Este es un resumen del escenario: cientos de miles de personas huyendo tras la caída de una de las ciudades más importantes de su Estado en manos de unos extremistas que no dudan en tratar en los territorios que ocupan a hombres, mujeres y niños, como botín de guerra y en imponerles lo que creen que les dictan sus crueles y tergiversadas creencias, incluida la tortura, la violación y la muerte.
Llegar a atravesar en la huida, (sabiendo que si no huyes probablemente nadie encontrará de ti ni tu cuerpo inerte en décadas) fronteras que se quedan alfombradas con los cadáveres de quienes no llegan a superar el camino. Y llegar, y creer llegar y no haber llegado. Y salvarse, y creer que te has salvado y no estar a salvo. Y de nuevo, ser humillado, carecer de derechos, ser sospechoso de mil delitos cuando simplemente tratas de huir del horror para salvar tu vida. Escuchar que esto es una avalancha, que es un problema que no se tienen medios para afrontar, que hay que mirar por lo de aquí… Cuando precisamente los de “ahí” o bien han mirado para otro lado ante la barbarie que ha hecho huir a tantos seres humanos, o bien directamente han ignorado lo que ocurría por intereses geoestratégicos, políticos o descarnadamente económicos…
Si leyendo los anteriores párrafos se le vienen a la cabeza imágenes a color como las que desafortunadamente vemos cada día en las pantallas de nuestros televisores, y en ellas estas personas provienen de Siria, Libia o eso que llamamos países subsaharianos… cierren los ojos y borren la imagen. Empecemos de nuevo. Ahora mejor, pasemos al blanco y negro.
A finales de enero de 1939 caía en manos franquistas la ciudad de Barcelona generando una huida de hombres, mujeres y niños que salieron hacía la frontera con Francia con la única intención de salvarse de la purga y la barbarie que –a esas alturas de la guerra ya era de sobra conocido- asolaba cada una de las ciudades que habían ido cayendo en manos de los fascistas. A este movimiento de población en busca de refugio, tan masivo como involuntario, se le conoce como la retirada.
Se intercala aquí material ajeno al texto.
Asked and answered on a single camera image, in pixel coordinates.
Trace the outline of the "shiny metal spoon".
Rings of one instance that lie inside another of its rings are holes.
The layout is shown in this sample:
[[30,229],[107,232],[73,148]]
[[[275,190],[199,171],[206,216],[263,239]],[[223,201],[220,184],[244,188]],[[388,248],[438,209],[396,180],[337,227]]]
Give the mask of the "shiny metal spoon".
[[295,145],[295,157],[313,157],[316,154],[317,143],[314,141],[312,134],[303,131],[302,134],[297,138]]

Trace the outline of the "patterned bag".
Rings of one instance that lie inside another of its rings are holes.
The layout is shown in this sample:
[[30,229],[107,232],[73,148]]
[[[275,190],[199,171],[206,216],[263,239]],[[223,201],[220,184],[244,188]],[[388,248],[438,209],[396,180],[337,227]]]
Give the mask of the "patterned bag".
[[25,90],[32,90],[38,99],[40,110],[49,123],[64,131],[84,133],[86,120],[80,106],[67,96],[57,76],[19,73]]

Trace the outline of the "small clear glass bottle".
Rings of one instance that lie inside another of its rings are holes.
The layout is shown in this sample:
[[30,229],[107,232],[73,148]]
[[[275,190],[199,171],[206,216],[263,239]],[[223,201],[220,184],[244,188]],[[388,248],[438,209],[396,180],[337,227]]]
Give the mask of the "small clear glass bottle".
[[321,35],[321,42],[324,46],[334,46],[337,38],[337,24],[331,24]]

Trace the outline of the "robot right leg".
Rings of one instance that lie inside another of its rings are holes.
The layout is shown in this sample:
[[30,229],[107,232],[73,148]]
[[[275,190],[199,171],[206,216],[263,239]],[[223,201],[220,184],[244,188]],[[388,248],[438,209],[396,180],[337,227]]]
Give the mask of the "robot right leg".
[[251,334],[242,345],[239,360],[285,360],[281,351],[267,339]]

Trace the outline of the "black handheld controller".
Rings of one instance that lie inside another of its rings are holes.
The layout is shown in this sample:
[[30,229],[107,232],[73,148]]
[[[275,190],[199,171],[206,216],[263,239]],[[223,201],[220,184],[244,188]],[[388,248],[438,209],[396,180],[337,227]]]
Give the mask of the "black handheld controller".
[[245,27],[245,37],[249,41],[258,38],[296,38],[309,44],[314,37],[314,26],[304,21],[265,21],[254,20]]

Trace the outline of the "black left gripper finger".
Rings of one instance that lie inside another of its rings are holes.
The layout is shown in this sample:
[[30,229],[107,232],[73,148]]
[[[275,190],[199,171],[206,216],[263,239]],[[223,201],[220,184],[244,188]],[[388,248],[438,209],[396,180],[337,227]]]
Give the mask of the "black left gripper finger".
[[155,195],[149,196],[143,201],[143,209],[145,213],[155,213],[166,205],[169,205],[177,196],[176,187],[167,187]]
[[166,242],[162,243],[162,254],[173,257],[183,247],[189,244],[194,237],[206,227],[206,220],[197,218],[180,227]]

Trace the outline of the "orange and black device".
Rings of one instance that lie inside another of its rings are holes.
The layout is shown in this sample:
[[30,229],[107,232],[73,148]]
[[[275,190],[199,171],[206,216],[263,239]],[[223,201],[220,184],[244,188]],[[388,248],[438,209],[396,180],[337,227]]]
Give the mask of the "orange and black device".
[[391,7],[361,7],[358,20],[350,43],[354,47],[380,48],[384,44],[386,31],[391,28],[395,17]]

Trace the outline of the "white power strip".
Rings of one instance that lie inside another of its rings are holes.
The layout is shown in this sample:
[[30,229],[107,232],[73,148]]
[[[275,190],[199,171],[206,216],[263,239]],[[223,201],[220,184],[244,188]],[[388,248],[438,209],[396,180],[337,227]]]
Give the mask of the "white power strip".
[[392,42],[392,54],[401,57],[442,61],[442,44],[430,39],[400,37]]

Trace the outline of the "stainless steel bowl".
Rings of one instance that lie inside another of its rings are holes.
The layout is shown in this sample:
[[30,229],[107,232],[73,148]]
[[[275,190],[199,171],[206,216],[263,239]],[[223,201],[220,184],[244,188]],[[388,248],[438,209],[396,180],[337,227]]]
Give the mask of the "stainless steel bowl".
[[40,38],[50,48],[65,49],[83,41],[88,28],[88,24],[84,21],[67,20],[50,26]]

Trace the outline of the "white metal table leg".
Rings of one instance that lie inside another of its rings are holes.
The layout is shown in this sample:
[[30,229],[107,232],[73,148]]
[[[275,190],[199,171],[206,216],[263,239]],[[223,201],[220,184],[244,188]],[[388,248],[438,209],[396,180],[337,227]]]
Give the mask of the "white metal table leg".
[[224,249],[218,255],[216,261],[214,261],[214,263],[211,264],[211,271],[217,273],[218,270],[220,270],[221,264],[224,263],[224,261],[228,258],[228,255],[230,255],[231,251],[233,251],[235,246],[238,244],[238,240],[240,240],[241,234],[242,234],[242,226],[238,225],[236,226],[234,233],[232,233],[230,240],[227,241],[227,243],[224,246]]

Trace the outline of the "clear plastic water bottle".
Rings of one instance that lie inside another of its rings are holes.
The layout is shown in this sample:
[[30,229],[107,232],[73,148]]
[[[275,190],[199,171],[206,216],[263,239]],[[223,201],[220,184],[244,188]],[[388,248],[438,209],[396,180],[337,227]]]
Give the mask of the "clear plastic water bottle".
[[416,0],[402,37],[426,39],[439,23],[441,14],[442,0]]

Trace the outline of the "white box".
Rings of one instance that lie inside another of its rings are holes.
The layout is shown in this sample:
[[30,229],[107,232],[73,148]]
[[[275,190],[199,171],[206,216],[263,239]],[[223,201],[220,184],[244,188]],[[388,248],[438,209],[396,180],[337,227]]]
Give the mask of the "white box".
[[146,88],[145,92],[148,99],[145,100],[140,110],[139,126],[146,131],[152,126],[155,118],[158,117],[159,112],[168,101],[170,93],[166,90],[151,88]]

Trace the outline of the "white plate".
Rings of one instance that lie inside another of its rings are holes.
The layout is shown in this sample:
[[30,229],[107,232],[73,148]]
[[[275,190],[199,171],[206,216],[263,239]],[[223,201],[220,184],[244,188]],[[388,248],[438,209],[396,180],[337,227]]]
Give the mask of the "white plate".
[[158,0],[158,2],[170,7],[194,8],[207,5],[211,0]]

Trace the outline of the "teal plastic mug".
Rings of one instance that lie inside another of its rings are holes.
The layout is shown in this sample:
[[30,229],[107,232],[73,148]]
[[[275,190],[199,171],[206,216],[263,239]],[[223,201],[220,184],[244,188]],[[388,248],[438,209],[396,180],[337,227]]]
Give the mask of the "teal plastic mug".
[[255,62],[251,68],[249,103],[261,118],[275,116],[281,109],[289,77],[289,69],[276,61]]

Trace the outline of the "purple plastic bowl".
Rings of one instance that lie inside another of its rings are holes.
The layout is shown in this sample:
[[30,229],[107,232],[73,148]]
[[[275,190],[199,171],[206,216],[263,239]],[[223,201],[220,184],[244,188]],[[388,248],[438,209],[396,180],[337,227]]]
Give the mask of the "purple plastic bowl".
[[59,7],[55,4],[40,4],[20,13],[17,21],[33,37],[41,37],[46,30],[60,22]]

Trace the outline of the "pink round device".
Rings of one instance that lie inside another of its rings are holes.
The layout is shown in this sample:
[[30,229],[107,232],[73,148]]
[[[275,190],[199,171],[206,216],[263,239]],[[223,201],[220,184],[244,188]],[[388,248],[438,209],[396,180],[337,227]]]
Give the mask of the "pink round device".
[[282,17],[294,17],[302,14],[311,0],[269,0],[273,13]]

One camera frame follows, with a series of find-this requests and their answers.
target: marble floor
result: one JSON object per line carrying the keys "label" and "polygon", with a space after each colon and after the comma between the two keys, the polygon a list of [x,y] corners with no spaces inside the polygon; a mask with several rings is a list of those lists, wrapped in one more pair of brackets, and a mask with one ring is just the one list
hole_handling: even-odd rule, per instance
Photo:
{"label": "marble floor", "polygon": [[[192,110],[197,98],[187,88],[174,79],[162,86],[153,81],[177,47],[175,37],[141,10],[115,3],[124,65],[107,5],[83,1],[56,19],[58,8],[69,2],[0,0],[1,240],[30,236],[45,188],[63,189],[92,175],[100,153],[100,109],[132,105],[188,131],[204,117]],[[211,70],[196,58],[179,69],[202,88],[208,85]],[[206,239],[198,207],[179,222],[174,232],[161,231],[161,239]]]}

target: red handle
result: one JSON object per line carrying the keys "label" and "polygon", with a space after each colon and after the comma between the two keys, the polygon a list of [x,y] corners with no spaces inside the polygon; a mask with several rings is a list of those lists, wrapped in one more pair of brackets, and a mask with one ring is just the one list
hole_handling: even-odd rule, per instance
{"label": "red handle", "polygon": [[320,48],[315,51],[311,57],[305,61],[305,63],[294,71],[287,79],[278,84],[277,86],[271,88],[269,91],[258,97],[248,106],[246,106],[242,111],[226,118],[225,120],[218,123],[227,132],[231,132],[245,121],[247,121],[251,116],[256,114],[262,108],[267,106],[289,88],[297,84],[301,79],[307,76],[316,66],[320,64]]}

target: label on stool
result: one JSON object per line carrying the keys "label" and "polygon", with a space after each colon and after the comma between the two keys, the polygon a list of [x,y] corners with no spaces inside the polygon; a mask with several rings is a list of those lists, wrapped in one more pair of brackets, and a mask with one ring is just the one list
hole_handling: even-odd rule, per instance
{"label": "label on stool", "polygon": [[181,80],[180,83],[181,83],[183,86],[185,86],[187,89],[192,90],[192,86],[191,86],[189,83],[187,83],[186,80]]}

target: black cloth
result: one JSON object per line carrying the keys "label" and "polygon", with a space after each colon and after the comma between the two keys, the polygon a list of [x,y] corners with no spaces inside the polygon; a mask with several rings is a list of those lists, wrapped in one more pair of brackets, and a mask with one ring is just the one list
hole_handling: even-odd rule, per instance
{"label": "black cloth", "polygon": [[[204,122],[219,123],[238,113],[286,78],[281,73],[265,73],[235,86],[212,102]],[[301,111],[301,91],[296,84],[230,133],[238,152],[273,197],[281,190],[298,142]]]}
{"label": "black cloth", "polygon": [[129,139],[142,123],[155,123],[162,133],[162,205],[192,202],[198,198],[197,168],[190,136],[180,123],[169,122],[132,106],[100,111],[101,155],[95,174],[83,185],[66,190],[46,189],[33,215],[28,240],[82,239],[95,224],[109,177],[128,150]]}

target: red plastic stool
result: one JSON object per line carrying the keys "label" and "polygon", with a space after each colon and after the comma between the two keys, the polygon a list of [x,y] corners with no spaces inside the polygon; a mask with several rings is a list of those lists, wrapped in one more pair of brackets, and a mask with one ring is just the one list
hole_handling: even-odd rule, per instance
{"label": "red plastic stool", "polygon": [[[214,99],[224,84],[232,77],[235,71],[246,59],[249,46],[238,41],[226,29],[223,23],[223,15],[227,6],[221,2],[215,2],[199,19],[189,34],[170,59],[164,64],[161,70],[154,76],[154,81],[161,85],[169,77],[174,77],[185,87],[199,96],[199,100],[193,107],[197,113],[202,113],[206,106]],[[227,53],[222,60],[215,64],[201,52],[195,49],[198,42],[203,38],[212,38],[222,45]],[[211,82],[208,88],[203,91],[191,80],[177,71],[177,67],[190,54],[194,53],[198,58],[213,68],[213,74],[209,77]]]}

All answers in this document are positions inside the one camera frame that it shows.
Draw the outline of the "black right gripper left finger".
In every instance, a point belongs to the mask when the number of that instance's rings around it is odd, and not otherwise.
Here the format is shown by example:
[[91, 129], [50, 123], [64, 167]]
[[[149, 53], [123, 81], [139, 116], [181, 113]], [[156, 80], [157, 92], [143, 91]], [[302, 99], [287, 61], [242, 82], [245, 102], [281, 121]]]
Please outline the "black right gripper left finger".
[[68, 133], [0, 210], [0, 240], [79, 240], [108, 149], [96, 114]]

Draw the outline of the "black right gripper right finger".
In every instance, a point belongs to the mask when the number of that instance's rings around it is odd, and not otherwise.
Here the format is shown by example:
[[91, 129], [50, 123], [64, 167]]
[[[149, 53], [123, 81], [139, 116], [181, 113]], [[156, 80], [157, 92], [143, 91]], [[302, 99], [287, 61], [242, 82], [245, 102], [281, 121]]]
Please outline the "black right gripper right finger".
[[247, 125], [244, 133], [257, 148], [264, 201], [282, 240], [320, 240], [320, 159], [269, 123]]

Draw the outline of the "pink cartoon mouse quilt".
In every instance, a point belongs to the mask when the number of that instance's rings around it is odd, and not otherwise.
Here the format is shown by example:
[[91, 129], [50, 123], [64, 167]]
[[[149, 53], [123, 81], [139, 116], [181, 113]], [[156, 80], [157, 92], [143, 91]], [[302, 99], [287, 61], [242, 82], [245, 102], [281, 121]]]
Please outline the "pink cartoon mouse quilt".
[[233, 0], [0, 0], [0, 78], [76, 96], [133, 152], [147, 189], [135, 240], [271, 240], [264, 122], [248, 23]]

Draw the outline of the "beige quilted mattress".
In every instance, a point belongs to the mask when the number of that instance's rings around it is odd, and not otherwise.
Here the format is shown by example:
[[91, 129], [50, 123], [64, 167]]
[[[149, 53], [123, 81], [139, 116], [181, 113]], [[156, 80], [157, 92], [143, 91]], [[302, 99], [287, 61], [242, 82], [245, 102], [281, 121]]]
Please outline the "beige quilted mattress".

Miles y miles de personas llegaron a las fronteras francesas por cada carretera, camino, o atravesando directamente bosques, colinas y montañas de forma caótica y desordenada, en todo tipo de vehículos, a pie… y ahí sí, se creó una verdadera marea humana a la que poco le importaba –pocas cosas importan cuando te persiguen el horror y la muerte- que su volumen desbordase sobremanera las previsiones del gobierno de Daladier, que primero dio orden de cerrar las fronteras y finalmente las tuvo que reabrir ante la fuerte presión de una opinión pública internacional que aún no estaba inmunizada (como hoy) ante imágenes como aquellas.
Frente a las aproximadamente seis mil plazas en barracones que el gobierno francés tenía previstas, en pocos días más de medio millón de almas procedentes de territorio republicano entraron en Francia. Las familias eran separadas, y las condiciones en que fueron internados en “campos” a veces incluso al aire libre, o en prisiones (¿les suena cercano?) cercados con alambre de espino como sospechosos de vaya a saber usted qué crimen, hizo que más de 15.000 refugiados murieran en las primeras semanas. Finalmente fueron diseminados en aproximadamente una veintena de campos mayoritariamente por todo el sudeste de Francia.
No cabían todos. Pero éramos nosotros, esos a los que ahora no les caben otros.
Según la Organización Internacional de Migraciones las llegadas “irregulares” a Europa (no a España, a TODA Europa y eso incluye las entradas por todas sus fronteras) en lo que llevamos de 2018 han sido de 106.902 personas (88.048 por mar y 18.853 por tierra). Y a esto se lo está llamando avalancha e incluso invasión.